[[ DATA PROVIDED open ]]
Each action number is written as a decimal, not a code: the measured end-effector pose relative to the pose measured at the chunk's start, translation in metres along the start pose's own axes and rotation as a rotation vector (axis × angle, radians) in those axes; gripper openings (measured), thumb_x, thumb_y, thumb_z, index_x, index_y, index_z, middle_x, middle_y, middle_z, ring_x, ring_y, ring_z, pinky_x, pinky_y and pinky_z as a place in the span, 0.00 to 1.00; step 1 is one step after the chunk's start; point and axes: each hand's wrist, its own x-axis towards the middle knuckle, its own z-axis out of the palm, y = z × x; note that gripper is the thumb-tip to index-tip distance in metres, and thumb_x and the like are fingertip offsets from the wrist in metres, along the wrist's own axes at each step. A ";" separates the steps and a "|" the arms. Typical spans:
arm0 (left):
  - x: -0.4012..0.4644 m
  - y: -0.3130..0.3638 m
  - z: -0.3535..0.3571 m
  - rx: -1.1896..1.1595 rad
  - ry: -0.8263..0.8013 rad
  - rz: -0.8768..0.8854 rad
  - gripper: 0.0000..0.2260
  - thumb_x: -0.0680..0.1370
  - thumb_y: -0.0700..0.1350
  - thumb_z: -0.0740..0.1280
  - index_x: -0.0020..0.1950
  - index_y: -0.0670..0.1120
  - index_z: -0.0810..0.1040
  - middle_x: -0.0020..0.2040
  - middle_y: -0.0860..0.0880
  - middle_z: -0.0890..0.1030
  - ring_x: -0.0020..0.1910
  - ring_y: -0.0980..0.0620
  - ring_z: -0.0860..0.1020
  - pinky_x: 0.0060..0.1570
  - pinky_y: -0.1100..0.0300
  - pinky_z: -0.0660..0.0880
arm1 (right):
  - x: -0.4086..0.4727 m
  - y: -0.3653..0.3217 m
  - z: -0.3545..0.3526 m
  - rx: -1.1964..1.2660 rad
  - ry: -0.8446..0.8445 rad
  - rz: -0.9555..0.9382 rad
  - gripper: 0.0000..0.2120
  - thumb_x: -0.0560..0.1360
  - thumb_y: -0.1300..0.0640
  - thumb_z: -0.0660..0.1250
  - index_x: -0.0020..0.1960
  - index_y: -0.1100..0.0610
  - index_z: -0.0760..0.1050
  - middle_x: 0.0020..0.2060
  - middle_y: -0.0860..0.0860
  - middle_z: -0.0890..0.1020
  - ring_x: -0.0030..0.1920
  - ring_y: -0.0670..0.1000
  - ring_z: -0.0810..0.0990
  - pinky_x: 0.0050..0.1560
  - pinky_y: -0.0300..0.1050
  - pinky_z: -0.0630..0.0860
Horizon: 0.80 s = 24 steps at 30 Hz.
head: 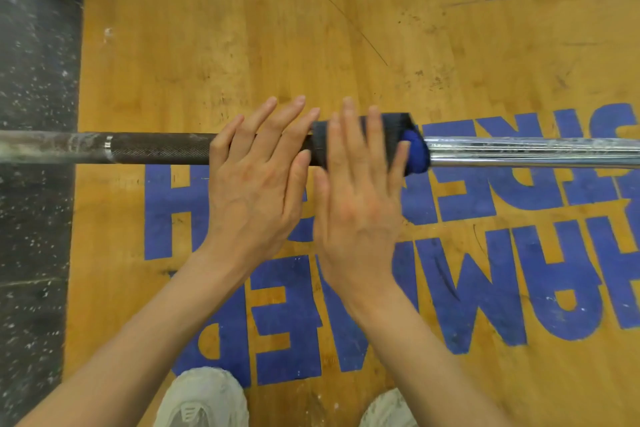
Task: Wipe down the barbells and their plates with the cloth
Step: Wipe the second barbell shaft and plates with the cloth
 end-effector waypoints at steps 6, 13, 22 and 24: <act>0.007 -0.001 0.000 0.000 -0.001 0.010 0.21 0.86 0.48 0.49 0.75 0.49 0.71 0.74 0.54 0.72 0.75 0.50 0.67 0.73 0.55 0.54 | -0.009 0.055 -0.015 -0.146 0.023 0.029 0.23 0.86 0.56 0.49 0.79 0.64 0.56 0.78 0.60 0.62 0.79 0.59 0.56 0.80 0.57 0.45; 0.014 -0.005 0.002 -0.038 0.005 -0.008 0.21 0.86 0.48 0.48 0.75 0.49 0.72 0.74 0.54 0.72 0.75 0.50 0.67 0.74 0.54 0.54 | -0.005 0.022 0.011 -0.110 -0.036 -0.148 0.24 0.86 0.56 0.50 0.80 0.61 0.53 0.78 0.53 0.54 0.80 0.54 0.52 0.80 0.54 0.42; 0.025 -0.005 0.002 -0.070 0.018 -0.041 0.20 0.85 0.46 0.49 0.73 0.49 0.74 0.71 0.54 0.76 0.74 0.51 0.68 0.73 0.56 0.54 | 0.001 0.013 0.019 -0.043 -0.027 -0.126 0.26 0.84 0.57 0.55 0.79 0.63 0.56 0.78 0.54 0.57 0.80 0.55 0.53 0.80 0.54 0.42; 0.026 -0.006 0.001 -0.086 0.004 -0.041 0.21 0.85 0.46 0.49 0.73 0.50 0.74 0.71 0.54 0.76 0.74 0.51 0.68 0.73 0.56 0.54 | 0.001 0.034 0.012 -0.131 -0.020 -0.119 0.24 0.85 0.57 0.51 0.79 0.63 0.55 0.79 0.54 0.57 0.80 0.57 0.55 0.80 0.55 0.44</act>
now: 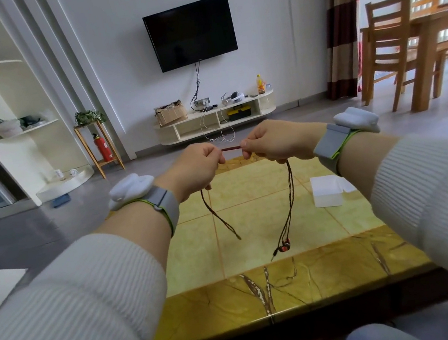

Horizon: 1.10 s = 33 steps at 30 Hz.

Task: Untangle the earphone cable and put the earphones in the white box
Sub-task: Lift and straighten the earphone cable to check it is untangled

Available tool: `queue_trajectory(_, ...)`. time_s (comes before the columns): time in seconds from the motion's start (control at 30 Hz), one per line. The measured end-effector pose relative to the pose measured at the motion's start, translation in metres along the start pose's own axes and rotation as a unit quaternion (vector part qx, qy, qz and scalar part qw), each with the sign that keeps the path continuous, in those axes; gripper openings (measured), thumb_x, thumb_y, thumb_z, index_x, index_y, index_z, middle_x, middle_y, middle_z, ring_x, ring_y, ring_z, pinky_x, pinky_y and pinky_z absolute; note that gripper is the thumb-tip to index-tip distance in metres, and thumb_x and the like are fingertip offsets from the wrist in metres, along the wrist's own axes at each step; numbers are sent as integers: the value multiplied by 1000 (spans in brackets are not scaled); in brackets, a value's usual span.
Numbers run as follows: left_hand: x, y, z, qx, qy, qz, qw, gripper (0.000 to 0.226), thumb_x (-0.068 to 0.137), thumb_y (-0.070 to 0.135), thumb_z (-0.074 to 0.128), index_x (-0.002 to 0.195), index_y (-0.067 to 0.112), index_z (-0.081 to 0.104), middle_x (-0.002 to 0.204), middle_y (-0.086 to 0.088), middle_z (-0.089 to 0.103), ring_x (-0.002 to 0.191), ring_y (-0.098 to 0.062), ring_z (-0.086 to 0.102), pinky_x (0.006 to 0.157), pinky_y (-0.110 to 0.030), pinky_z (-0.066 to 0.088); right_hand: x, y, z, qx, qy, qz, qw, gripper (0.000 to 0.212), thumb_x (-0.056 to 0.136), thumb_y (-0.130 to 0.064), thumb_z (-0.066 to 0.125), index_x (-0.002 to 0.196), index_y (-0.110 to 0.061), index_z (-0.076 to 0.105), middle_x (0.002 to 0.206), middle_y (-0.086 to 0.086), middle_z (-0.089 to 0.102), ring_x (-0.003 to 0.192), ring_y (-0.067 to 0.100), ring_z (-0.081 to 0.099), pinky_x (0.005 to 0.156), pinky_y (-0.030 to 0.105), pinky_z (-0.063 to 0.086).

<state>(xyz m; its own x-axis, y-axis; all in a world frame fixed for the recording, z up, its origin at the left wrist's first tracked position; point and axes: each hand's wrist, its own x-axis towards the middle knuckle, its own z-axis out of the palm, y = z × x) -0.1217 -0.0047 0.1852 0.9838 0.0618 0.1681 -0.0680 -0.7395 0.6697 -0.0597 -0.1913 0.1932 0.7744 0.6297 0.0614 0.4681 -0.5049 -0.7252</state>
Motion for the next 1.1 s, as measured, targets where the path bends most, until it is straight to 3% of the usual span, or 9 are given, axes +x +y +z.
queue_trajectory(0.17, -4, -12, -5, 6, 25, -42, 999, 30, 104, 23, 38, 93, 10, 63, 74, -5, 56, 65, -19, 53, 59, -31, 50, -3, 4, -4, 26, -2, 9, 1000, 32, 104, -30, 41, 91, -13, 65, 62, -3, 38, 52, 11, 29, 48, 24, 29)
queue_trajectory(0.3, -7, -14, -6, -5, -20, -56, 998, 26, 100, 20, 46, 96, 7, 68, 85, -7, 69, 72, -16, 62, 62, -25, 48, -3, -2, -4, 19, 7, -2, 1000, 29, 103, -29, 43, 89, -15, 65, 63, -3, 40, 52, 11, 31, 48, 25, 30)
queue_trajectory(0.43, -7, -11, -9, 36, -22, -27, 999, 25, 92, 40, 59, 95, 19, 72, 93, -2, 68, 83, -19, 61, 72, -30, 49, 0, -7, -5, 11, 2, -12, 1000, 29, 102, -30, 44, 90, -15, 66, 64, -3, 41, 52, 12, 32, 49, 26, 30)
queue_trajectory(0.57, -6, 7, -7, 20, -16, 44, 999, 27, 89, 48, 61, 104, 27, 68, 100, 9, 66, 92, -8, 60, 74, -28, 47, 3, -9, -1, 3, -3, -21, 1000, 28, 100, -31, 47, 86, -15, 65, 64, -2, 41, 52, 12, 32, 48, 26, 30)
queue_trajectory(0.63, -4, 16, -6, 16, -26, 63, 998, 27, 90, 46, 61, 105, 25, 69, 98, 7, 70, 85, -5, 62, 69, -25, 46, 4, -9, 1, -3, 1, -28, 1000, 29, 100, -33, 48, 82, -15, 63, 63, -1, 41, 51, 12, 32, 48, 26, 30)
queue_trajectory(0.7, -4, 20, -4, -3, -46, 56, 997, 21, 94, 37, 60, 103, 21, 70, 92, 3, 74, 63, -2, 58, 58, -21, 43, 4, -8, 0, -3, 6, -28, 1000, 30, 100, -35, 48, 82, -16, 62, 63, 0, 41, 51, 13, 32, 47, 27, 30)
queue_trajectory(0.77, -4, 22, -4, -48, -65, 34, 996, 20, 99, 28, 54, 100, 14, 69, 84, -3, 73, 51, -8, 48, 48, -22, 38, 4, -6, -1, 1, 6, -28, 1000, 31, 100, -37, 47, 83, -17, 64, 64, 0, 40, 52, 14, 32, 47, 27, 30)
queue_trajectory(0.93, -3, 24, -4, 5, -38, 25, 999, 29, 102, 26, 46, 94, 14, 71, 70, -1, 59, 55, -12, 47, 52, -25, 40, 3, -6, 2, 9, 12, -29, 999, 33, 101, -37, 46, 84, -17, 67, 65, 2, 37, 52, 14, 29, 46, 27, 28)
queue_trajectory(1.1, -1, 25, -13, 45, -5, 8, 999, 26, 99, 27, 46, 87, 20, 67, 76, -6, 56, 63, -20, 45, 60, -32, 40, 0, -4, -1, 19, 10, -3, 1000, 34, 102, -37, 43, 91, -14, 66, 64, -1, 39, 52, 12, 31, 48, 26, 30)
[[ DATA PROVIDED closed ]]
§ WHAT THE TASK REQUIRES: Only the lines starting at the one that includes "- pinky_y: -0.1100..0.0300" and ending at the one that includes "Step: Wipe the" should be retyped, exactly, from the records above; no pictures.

§ ANSWER SECTION:
  - pinky_y: -0.1100..0.0300
  - pinky_z: -0.0660..0.0880
arm1 (right):
  - x: -0.4086..0.4727 m
  - y: -0.3653..0.3217 m
  - z: -0.3545..0.3526 m
  - rx: -1.1964..1.2660 rad
  - ry: -0.8446..0.8445 rad
  - rz: -0.9555..0.9382 rad
  - gripper: 0.0000..0.2120
  - thumb_x: -0.0560..0.1360
  - thumb_y: -0.1300..0.0640
  - thumb_z: -0.0660..0.1250
  - index_x: -0.0020..0.1960
  - index_y: -0.1100..0.0610
  - index_z: -0.0760..0.1050
  - middle_x: 0.0020..0.2060
  - middle_y: -0.0860..0.0860
  - middle_z: -0.0890..0.1020
  - ring_x: -0.0030..0.1920
  - ring_y: -0.0670..0.1000
  - ring_z: -0.0810..0.0990
  - pinky_x: 0.0050..0.1560
  - pinky_y: -0.0300..0.1050
  - pinky_z: -0.0630..0.0860
Horizon: 0.80 s = 24 steps at 30 Hz.
head: 
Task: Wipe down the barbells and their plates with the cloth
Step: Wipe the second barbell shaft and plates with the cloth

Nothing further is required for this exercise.